**AIM OF THE TASK**
Copy the opening lines of the listing exactly, through and including the line with "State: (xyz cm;"; do not copy any pictures.

**RAW DATA**
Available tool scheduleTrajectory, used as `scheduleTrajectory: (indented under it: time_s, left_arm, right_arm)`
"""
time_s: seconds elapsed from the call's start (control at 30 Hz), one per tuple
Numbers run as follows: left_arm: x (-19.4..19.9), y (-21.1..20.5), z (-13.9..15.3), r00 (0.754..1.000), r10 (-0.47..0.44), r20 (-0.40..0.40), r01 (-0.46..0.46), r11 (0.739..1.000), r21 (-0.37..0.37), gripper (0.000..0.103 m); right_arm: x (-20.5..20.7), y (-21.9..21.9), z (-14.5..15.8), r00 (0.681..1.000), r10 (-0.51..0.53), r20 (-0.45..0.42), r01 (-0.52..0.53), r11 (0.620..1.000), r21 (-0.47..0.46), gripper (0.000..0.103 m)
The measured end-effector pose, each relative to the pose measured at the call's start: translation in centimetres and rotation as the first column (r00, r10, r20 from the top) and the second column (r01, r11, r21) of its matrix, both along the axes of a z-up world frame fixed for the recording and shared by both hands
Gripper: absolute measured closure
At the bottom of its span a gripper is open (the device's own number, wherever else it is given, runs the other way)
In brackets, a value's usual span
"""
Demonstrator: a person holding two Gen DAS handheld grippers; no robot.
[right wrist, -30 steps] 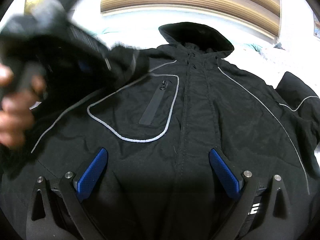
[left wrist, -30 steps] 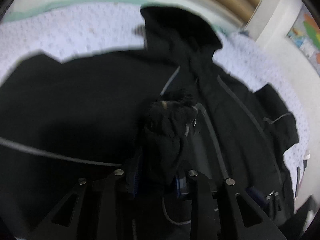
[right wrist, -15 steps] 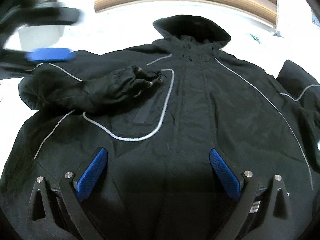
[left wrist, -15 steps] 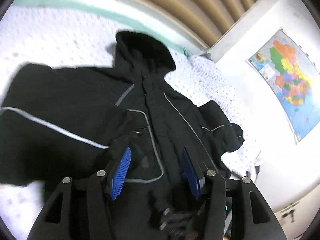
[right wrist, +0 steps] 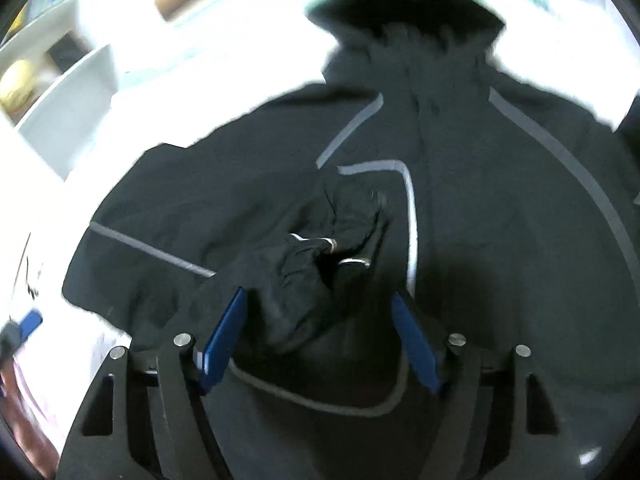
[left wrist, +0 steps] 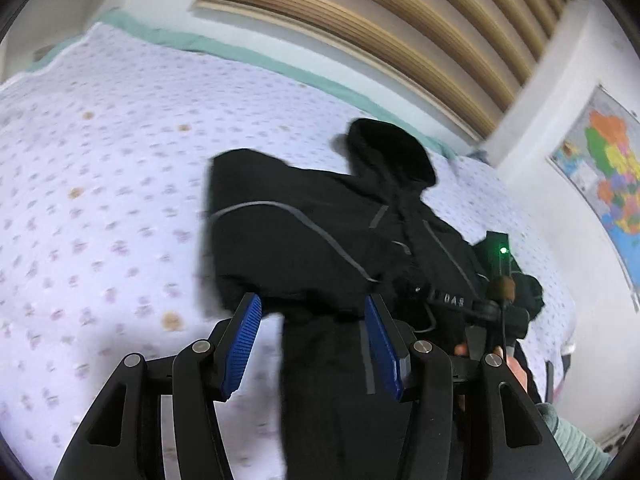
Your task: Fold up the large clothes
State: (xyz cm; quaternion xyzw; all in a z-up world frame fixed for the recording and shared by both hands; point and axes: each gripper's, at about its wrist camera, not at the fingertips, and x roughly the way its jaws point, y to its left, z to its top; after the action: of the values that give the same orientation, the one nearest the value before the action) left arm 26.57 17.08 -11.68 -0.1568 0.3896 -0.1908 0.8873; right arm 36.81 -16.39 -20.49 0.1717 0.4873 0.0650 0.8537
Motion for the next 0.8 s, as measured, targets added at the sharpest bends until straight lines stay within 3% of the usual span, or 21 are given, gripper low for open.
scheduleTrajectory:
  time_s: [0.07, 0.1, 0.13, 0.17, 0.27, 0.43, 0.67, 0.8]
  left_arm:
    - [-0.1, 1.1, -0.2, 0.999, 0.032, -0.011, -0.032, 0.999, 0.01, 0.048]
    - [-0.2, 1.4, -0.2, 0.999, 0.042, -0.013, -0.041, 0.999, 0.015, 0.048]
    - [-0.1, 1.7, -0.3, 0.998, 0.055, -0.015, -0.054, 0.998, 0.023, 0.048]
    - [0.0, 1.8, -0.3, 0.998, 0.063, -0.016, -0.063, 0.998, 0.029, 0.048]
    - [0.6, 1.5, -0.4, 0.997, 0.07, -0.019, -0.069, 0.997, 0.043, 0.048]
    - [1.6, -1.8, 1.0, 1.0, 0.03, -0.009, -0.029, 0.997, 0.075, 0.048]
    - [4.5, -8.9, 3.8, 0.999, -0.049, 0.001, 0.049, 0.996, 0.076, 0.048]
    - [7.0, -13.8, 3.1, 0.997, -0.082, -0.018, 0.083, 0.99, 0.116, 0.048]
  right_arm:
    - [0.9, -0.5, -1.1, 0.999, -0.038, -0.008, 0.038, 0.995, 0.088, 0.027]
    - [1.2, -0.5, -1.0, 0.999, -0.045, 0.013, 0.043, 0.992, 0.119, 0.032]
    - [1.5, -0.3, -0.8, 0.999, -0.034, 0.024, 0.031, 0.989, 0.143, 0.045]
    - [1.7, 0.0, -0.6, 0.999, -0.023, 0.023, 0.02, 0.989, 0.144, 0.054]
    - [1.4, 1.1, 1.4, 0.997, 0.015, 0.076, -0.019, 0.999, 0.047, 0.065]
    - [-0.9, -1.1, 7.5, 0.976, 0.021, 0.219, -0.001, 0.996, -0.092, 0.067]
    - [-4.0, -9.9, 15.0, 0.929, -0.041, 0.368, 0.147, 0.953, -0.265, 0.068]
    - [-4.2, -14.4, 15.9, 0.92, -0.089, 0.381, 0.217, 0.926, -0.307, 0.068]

**TASK RESULT**
Available tool scheduleTrajectory, used as `scheduleTrajectory: (indented under it: time_s, left_arm, right_arm)`
"""
time_s: seconds elapsed from the call's start (control at 30 Hz), one per tuple
Numbers run as follows: left_arm: x (-19.4..19.9), y (-21.1..20.5), z (-13.9..15.3), r00 (0.754..1.000), r10 (-0.47..0.44), r20 (-0.40..0.40), r01 (-0.46..0.46), r11 (0.739..1.000), r21 (-0.37..0.37), gripper (0.000..0.103 m); right_arm: x (-20.5..20.7), y (-21.9..21.9), z (-14.5..15.8), r00 (0.681..1.000), r10 (-0.51..0.53), r20 (-0.45..0.42), r01 (-0.52..0.53), r11 (0.620..1.000), r21 (-0.47..0.46), gripper (0.000..0.103 m)
The measured end-effector pose, each relative to the pose measured at the call's start: translation in centimetres and rotation as the first column (r00, r10, r20 from the top) and the second column (r01, r11, r21) of its matrix, both along the axes of a z-up world frame fixed for the recording and shared by both hands
Gripper: absolute measured closure
At the bottom of its span a gripper is open (the device's own number, wherever else it is given, runs the other way)
In brackets, a value's usual span
"""
Demonstrator: a person holding two Gen DAS handheld grippers; no robot.
[right wrist, -30 steps] 
[left wrist, -30 steps] 
[right wrist, -15 steps] 
[left wrist, -15 steps] 
[right wrist, +0 steps] 
[left wrist, +0 steps] 
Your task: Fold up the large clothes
State: (xyz cm; quaternion xyzw; all in a z-up world frame fixed for the recording and shared by both hands; point and axes: each gripper's, at about its wrist camera, not at the fingertips, and x roughly the way its jaws point, y to its left, z to its top; after the action: of the values that give the same orientation, the one nearest the value before the action) left arm 26.57 17.08 -11.68 -0.1568 0.3896 -0.1908 0.8873; right arm 36.81 -16.39 -20.49 0.1717 0.4873 0.0650 0.8537

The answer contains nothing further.